Abstract

The acute palliative care units (APCU) where the palliative medicine specialists are primarily in charge with medical management are being established in few academic medical centers. The purpose of this study is to review the demographics and outcomes of the APCU admissions and the economical implications to the Montefiore Medical Center, Bronx, New York. We retrospectively examined the demographics, diagnosis related groups (DRGs), length of hospital stay (LOS), discharge status and hospital charge data using data from intcernal cost accounting databases for consecutive admissions to the palliative care unit between February 2007 and February 2010. A total of 1837 patients were admitted.
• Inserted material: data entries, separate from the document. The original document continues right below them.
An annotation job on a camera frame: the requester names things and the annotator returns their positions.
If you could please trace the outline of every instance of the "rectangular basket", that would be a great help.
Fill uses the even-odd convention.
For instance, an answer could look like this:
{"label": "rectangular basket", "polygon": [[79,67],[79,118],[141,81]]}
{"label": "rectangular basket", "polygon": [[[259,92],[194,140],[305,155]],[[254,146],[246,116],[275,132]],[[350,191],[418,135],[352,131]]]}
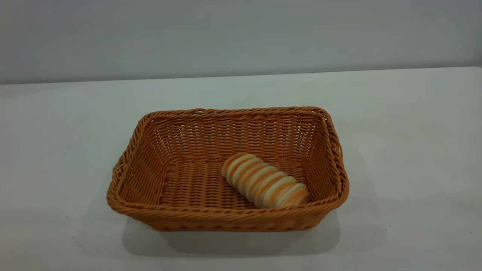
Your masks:
{"label": "rectangular basket", "polygon": [[[238,152],[306,184],[310,202],[256,209],[221,176],[225,159]],[[107,202],[155,230],[288,231],[315,227],[347,196],[342,149],[325,110],[192,109],[139,121]]]}

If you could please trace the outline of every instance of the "striped bread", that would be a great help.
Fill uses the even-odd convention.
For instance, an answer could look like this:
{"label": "striped bread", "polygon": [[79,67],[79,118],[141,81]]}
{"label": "striped bread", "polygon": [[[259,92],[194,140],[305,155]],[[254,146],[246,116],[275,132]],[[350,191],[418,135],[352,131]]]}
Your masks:
{"label": "striped bread", "polygon": [[309,201],[307,187],[249,153],[230,156],[221,168],[229,185],[257,208],[287,207]]}

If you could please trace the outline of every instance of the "white table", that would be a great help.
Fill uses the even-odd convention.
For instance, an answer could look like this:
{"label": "white table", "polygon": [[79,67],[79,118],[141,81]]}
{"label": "white table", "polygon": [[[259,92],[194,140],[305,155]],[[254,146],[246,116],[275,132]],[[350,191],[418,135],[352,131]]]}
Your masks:
{"label": "white table", "polygon": [[[111,169],[162,109],[313,105],[350,196],[312,230],[157,232]],[[0,86],[0,269],[481,270],[482,68]]]}

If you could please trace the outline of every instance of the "bread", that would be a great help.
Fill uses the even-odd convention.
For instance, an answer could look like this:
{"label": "bread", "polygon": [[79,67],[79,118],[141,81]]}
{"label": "bread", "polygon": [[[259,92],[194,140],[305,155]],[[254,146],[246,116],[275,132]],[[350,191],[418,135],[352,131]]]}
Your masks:
{"label": "bread", "polygon": [[221,168],[229,185],[257,208],[307,204],[309,191],[292,176],[249,153],[230,156]]}

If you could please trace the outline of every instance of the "basket bottom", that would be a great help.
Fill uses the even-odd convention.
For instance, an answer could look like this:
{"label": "basket bottom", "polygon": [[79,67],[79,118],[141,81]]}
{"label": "basket bottom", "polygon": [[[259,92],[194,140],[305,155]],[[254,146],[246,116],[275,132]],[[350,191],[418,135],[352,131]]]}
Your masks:
{"label": "basket bottom", "polygon": [[[299,182],[306,183],[300,163],[281,160],[270,163]],[[179,163],[169,167],[159,204],[223,209],[253,209],[255,206],[231,187],[221,176],[222,163]]]}

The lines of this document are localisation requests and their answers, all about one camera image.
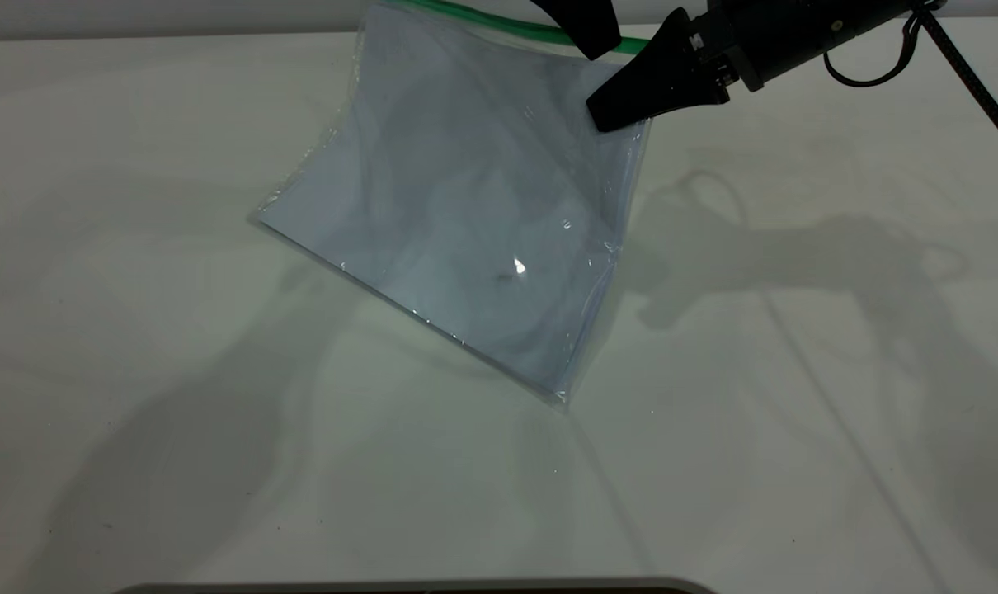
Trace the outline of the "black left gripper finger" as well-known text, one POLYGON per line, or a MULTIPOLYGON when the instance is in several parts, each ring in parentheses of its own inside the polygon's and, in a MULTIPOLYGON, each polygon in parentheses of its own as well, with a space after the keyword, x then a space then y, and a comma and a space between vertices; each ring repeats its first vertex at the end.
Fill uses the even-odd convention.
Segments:
POLYGON ((621 42, 612 1, 532 1, 571 39, 588 60, 597 60, 621 42))

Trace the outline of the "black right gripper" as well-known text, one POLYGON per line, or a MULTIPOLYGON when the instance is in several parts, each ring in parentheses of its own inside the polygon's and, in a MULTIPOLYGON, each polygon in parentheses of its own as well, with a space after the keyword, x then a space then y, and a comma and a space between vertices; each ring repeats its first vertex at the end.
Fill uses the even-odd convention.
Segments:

Six hundred eighty patients transferred from other medical-surgical units. Twenty two percent of the patients were admitted under other specialties but co-managed with the palliative medicine specialists. The top three DRGs were sepsis without or with mechanical ventilation and heart failure with major co-morbidities. The average length of stay was comparable to other medical surgical units. Seventy-two percent of the patients were discharged alive, 27% died in the hospital. The median charges were lower in the palliative care unit than in medical-surgical units (p<.0001). These benefits were more likely to occur if patients were managed directly by the specialists. Our data suggests that the APCU may provide cost effective, acute care for the patients with advanced chronic illness as well as the imminently dying in need of intensive symptom management.